Exercise brief:
All lines from the one with "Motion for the" through the last line of the data below should be copied exactly; please add nothing.

- Opening Delimiter -

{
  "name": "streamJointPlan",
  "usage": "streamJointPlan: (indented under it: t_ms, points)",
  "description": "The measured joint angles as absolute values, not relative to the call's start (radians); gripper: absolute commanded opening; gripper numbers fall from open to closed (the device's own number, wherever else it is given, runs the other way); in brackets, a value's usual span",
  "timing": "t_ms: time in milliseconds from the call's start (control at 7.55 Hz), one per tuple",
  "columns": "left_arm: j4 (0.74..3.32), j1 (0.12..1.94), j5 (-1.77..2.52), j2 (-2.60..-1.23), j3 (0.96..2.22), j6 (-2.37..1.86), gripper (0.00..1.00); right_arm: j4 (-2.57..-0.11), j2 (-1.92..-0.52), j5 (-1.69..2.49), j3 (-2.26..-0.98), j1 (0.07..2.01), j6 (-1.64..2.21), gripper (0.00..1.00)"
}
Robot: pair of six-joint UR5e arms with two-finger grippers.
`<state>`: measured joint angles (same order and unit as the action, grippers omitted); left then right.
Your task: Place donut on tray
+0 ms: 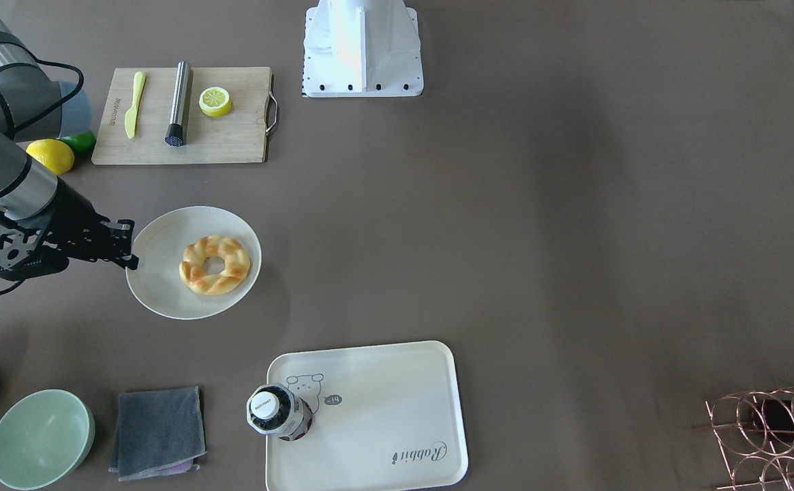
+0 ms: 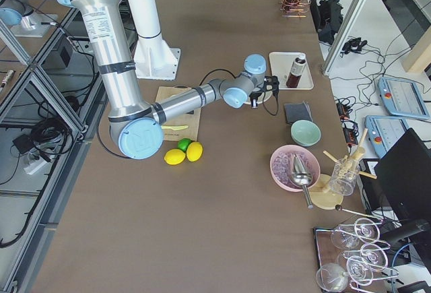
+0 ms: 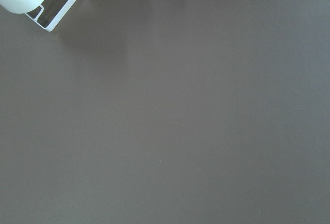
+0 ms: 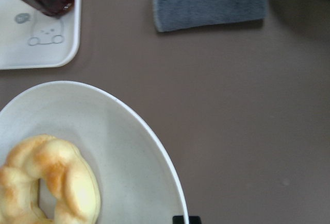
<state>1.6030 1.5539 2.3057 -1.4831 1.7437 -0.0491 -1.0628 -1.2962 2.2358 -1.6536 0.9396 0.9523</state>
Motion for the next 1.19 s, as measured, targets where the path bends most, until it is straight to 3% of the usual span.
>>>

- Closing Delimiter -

Problem solution:
Motion for the next 1.19 s, as measured, targets where the path bends most, until it is straight to 3% of the usual span.
>>>

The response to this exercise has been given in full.